Given information:
_ _ _ _ _
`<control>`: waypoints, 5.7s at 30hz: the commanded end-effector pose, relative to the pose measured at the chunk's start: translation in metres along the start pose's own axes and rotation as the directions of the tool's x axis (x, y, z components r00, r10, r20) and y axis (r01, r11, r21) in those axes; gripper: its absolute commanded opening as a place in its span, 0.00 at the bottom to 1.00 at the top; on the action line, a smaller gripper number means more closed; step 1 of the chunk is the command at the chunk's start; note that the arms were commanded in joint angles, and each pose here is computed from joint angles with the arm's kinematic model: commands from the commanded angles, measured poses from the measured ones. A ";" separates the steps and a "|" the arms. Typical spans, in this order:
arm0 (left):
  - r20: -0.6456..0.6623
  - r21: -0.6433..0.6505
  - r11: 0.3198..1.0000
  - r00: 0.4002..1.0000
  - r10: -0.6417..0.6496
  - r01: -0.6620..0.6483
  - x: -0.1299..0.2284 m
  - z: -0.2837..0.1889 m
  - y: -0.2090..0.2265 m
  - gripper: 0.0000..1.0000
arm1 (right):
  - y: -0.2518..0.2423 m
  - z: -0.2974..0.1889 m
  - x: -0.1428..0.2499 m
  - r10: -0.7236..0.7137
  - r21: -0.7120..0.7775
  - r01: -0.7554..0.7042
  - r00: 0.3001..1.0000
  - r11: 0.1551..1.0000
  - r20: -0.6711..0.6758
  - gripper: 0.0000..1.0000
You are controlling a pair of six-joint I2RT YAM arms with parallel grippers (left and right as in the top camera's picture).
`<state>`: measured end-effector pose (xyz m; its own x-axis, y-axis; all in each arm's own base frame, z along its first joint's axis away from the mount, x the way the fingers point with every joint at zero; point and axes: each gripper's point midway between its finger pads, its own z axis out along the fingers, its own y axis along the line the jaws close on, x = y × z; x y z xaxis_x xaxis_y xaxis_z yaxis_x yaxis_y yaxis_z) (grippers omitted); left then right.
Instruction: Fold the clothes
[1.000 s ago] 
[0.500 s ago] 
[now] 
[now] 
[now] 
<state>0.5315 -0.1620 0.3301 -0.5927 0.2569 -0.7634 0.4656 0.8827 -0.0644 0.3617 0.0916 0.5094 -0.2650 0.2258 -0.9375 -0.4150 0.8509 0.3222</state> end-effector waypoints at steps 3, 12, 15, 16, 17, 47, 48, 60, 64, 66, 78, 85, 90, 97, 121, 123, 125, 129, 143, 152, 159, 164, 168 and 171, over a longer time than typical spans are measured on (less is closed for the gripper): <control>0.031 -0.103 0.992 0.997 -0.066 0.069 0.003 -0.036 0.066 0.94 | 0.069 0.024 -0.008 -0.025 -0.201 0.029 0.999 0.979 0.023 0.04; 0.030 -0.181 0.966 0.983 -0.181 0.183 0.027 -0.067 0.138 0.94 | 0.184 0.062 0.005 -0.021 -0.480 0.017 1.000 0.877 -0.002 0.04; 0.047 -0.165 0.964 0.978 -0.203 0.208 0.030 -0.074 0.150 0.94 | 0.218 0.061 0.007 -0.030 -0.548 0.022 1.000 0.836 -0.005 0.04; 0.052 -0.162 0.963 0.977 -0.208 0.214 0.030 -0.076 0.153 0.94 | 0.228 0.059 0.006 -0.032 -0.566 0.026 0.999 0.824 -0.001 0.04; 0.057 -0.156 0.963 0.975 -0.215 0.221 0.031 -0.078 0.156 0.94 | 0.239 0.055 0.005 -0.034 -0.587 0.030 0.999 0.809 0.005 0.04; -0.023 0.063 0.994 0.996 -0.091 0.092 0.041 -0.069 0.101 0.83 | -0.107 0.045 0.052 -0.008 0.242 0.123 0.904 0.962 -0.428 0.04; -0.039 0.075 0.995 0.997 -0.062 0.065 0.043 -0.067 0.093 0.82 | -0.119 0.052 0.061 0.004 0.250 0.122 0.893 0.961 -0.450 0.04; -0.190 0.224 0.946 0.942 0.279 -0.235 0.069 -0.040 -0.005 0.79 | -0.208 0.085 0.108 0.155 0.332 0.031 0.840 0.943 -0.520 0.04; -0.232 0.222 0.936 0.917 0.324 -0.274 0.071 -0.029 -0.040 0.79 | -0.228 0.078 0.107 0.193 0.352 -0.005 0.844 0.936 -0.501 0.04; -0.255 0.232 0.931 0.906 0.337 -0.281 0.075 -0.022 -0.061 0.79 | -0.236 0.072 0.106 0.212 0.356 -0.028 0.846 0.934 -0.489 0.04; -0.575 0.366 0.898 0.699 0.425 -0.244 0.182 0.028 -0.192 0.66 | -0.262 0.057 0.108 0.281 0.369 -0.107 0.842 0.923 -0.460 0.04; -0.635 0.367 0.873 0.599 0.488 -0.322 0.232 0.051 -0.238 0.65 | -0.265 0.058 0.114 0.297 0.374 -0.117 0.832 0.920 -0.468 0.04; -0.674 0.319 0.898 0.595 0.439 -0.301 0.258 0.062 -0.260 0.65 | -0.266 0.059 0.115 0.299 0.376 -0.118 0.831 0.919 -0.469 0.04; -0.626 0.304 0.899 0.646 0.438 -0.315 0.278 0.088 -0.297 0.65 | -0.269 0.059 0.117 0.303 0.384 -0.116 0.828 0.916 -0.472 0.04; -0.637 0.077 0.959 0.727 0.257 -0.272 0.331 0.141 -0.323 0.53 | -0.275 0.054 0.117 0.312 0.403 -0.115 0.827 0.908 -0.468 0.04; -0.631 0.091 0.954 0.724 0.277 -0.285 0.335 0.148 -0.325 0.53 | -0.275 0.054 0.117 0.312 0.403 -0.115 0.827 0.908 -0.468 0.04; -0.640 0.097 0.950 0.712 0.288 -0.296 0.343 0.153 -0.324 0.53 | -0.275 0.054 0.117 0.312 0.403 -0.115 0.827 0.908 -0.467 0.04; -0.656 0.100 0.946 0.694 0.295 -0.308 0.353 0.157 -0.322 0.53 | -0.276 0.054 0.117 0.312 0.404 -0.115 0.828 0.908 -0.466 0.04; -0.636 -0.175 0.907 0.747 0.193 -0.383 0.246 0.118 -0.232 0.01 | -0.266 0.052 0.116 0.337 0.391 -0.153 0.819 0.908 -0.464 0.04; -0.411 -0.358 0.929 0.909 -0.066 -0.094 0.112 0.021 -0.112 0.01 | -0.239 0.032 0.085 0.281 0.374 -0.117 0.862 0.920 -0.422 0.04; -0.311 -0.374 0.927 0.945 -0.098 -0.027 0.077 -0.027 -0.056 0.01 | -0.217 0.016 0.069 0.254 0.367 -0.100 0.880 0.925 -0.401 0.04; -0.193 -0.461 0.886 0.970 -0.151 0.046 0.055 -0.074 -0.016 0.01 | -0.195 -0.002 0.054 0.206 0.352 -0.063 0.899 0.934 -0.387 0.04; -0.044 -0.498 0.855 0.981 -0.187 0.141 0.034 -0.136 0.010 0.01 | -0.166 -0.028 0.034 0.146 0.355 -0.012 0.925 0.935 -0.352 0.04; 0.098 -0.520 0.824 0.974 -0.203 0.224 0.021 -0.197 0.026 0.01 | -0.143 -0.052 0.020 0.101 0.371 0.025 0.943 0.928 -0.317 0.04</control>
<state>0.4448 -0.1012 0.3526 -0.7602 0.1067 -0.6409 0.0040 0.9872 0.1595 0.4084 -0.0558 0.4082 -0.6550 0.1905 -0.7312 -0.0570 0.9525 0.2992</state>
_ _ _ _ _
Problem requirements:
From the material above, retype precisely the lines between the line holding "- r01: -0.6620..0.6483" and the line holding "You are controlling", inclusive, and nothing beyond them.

Solution for this task:
  - r01: -0.6620..0.6483
  - x: -0.1299..0.2284 m
  - z: -0.2837..0.1889 m
  - y: -0.2090..0.2265 m
  - gripper: 0.0000..1.0000
arm1 (right):
  - y: -0.2518..0.2423 m
  - z: -0.2974..0.1889 m
  - x: -0.1428..0.2499 m
  - r10: -0.7236..0.7137
  - r21: -0.7120..0.7775
  - r01: -0.7554..0.7042
  - r00: 0.3001..1.0000
  - r11: 0.1551..1.0000
  - r20: -0.6711..0.6758
  - gripper: 0.0000..1.0000
You are controlling a pair of six-joint I2RT YAM arms with parallel grippers (left and right as in the top camera's picture).

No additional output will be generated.